- _EXERCISE PROMPT_
Scan the entries that follow and work out how many lines contain "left". Give the number and nothing else.

Extracted records:
^^^^^^^^

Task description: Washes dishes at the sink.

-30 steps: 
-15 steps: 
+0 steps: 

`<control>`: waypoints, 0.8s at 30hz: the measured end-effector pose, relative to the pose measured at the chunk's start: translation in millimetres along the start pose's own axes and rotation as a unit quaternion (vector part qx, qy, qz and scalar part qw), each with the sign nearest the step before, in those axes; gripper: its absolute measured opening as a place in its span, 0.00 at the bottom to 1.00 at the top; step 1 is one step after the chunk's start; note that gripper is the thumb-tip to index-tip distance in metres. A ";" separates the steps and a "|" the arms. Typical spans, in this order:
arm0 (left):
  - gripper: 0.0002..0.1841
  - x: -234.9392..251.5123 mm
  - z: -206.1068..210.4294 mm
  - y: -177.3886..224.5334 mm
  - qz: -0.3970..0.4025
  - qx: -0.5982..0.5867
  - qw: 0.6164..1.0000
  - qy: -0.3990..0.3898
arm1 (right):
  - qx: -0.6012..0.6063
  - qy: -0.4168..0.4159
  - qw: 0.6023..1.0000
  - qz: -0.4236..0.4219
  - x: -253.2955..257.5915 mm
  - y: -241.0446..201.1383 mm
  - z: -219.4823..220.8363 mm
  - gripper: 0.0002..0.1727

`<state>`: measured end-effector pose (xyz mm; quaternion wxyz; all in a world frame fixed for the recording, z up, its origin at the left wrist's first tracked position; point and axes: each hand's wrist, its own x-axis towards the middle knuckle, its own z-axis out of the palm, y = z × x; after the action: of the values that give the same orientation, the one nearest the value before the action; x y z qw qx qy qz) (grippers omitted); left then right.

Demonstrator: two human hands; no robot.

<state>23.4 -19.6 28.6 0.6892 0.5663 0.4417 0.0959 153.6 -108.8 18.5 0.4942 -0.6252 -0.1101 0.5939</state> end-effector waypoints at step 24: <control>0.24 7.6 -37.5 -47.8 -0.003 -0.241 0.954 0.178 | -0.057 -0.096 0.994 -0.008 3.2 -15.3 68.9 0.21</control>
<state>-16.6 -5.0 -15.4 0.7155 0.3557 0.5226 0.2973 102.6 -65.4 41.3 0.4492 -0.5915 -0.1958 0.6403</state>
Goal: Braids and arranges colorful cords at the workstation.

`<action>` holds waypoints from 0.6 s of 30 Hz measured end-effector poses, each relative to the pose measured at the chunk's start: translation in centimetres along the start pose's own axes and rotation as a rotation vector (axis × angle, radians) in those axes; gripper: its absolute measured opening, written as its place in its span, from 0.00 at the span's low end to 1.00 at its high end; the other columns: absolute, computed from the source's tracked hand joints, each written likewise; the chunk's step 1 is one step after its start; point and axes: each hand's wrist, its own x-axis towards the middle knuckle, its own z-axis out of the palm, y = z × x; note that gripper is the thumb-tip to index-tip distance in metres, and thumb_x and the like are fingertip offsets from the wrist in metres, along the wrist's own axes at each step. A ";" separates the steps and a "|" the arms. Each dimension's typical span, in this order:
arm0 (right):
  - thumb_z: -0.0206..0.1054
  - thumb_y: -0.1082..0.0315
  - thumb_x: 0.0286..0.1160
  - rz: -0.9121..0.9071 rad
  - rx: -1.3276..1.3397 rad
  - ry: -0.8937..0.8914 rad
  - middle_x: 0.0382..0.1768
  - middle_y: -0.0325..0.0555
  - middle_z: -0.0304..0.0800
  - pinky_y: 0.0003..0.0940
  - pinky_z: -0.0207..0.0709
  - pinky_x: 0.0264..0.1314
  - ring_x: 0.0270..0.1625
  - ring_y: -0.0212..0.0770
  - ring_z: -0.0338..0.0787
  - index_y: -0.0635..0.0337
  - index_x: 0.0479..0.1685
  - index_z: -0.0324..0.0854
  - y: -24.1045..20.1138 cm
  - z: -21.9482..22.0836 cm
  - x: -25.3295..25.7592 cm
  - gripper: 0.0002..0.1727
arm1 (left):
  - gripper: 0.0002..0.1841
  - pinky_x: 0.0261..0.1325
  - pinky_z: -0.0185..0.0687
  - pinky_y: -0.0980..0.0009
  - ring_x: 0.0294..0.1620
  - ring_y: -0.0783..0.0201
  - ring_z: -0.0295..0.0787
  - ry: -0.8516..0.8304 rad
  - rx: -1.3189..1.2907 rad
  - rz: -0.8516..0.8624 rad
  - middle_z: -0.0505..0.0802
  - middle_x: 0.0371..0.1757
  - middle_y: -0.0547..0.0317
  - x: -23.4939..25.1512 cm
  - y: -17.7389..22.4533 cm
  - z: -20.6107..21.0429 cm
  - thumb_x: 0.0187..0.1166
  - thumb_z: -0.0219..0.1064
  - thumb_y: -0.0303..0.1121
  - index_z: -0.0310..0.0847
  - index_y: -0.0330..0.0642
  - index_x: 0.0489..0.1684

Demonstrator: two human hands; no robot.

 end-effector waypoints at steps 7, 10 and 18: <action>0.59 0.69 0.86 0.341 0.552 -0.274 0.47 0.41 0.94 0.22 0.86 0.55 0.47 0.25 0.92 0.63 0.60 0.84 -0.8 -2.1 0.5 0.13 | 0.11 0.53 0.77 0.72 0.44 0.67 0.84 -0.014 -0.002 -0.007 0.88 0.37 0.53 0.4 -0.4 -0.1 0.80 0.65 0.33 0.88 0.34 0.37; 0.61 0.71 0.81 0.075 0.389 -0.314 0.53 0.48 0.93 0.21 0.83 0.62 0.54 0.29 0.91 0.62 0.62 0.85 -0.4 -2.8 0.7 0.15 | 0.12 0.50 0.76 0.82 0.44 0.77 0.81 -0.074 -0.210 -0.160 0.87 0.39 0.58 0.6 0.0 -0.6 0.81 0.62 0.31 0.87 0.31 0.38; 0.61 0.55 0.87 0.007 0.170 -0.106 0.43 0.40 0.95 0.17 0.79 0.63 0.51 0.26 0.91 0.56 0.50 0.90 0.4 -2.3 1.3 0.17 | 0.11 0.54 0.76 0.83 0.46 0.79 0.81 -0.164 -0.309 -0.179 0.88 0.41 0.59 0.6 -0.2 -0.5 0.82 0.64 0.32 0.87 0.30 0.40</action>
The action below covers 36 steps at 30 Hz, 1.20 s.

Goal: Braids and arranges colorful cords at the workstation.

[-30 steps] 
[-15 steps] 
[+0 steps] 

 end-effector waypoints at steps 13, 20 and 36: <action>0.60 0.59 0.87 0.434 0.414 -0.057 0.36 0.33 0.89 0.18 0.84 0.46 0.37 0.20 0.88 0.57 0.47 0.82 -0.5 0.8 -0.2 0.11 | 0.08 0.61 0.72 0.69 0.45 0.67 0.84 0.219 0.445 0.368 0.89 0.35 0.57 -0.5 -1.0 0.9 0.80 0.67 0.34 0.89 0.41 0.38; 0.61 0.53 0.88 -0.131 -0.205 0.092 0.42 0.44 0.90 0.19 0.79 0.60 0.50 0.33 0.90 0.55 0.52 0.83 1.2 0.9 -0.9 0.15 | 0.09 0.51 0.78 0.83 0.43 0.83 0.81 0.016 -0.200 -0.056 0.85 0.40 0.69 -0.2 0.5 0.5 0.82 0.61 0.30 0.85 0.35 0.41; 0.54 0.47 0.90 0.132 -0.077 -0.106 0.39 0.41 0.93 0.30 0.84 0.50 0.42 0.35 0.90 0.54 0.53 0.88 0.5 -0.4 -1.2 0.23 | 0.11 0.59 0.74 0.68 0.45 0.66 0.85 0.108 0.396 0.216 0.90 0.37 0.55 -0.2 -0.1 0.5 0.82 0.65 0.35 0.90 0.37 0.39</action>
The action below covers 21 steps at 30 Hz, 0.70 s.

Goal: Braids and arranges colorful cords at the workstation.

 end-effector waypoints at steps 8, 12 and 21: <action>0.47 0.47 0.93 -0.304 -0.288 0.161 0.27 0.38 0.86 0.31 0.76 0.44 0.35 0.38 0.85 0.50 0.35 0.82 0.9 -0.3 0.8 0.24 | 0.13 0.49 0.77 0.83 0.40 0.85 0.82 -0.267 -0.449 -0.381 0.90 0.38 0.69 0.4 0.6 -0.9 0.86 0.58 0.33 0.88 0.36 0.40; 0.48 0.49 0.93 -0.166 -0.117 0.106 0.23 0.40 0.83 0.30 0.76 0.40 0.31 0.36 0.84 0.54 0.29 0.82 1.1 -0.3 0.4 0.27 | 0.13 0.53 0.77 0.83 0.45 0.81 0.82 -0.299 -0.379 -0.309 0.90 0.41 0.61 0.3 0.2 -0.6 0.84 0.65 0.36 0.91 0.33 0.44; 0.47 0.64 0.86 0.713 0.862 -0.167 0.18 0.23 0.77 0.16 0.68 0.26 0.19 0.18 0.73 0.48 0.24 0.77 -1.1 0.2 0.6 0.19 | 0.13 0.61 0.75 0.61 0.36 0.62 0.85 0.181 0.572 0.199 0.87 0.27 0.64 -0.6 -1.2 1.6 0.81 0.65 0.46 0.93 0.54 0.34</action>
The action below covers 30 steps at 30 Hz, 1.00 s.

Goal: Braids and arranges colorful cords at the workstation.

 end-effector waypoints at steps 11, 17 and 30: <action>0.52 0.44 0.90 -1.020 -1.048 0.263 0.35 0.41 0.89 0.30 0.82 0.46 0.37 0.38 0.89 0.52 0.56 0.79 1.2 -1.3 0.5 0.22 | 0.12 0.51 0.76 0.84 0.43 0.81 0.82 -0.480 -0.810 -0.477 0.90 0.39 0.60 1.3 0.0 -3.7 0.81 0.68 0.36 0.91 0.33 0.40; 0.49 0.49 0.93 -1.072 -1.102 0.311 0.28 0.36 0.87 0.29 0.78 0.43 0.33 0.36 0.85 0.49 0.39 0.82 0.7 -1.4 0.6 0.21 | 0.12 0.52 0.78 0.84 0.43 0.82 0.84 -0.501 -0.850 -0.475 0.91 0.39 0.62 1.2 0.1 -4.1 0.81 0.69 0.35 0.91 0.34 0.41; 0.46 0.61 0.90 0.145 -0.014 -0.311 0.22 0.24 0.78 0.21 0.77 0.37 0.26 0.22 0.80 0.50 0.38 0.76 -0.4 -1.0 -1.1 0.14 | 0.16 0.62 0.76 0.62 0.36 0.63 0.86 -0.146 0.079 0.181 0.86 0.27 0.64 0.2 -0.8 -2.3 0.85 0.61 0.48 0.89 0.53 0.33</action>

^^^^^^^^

- _ANSWER TO THE EXERCISE_
3